Should TAVI be extended to lower risk patients?

The relatively new procedure for aortic valve replacement, namely Transcatheter Aortic Valve Implantation (TAVI), first performed in 2002, is considered to be an appropriate approach when conventional surgical aortic valve replacement (SAVR) for severe aortic stenosis is contraindicated because patients have left ventricular dysfunction or are very elderly with comorbidities. During the procedure a catheter with a balloon at its tip loaded with a new tissue valve is inserted into a femoral artery and is passed to the opening of the aortic valve where the inflation of the balloon allows the new valve to be positioned and expanded prior to the removal of the catheter and deflated balloon. Trials including two year follow ups comparing TAVI with conservative treatment in high risk, inoperable patients all show that the procedure is associated with higher survival time.
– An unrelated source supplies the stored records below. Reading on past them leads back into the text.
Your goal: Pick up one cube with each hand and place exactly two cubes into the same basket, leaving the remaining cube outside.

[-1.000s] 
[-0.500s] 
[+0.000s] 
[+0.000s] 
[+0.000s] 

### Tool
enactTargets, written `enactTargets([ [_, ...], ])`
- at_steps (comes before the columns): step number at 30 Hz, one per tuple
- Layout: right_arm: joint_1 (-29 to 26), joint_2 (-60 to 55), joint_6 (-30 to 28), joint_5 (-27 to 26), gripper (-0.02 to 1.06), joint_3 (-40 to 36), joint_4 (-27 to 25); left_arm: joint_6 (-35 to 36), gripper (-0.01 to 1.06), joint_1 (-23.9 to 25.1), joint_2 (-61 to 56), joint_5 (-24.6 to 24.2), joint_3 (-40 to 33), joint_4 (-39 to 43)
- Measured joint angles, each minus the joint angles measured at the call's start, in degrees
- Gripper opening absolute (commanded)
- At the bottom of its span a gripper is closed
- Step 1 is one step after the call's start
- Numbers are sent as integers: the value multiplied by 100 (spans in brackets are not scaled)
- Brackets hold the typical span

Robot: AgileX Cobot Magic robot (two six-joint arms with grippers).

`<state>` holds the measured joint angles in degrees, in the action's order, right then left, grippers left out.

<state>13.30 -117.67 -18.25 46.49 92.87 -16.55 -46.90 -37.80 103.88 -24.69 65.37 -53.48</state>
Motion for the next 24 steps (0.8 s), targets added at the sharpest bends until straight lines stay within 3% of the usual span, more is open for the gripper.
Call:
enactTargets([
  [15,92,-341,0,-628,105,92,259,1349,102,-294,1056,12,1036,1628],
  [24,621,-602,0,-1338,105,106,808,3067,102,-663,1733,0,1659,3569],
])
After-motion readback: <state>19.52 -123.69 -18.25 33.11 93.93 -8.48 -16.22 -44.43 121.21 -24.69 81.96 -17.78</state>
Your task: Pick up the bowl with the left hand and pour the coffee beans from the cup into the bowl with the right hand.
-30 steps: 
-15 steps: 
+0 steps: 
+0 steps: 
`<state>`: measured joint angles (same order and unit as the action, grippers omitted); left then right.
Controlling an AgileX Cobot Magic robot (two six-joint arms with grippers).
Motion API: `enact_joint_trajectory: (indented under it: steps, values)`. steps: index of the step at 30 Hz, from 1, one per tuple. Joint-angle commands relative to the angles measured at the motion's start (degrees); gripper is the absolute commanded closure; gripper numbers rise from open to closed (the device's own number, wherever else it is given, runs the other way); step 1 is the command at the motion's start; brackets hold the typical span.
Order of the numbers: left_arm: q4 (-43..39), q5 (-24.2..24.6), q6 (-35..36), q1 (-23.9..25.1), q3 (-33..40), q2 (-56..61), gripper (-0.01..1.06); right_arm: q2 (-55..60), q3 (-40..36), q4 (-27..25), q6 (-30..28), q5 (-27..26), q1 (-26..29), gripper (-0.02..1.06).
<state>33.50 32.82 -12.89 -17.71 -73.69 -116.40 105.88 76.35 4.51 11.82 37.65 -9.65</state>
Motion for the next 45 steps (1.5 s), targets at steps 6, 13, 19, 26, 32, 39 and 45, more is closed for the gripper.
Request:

However recent results also suggest that TAVI may be superior to SAVR in intermediate risk patients. So should TAVI be extended to intermediate and even low risk, younger patients or is this inadvisable?
Earlier data have shown that significantly more patients suffered from stroke after TAVI compared with patients undergoing SAVR, as the former procedure tended to produce debris from the degenerated aortic valve and aorta. Paravalvular leaks have also been reported more frequently after TAVI, impacting on patient survival time. There is also a reported higher incidence in conduction abnormalities after the procedure, often occurring because of too deep implantation of the new valve; in such cases it becomes necessary to implant a pacemaker. Less common complications have included arterial dissection and perforation, myocardial ischemia and cardiogenic shock. However, during the decade since TAVI became the standard of care for inoperable patients with severe aortic stenosis, three major factors have contributed to the substantially lowered risk of complications following the procedure. Firstly preoperative assessment has benefitted from the many recent advances in cardiac diagnostic imaging. Secondly both valve delivery systems and valves have evolved, with the better controlled positioning of more compact, newer generation valves, preceded by pre-implantation site preparation, all allowing superior annular sealing and appropriate valve expansion without causing significant tissue trauma. Last but not least, surgical teams have now acquired a wealth of experience in performing the procedure. The results of randomized trials could well demonstrate that TAVI has even become a prudent therapy choice for younger patients with a low perioperative risk.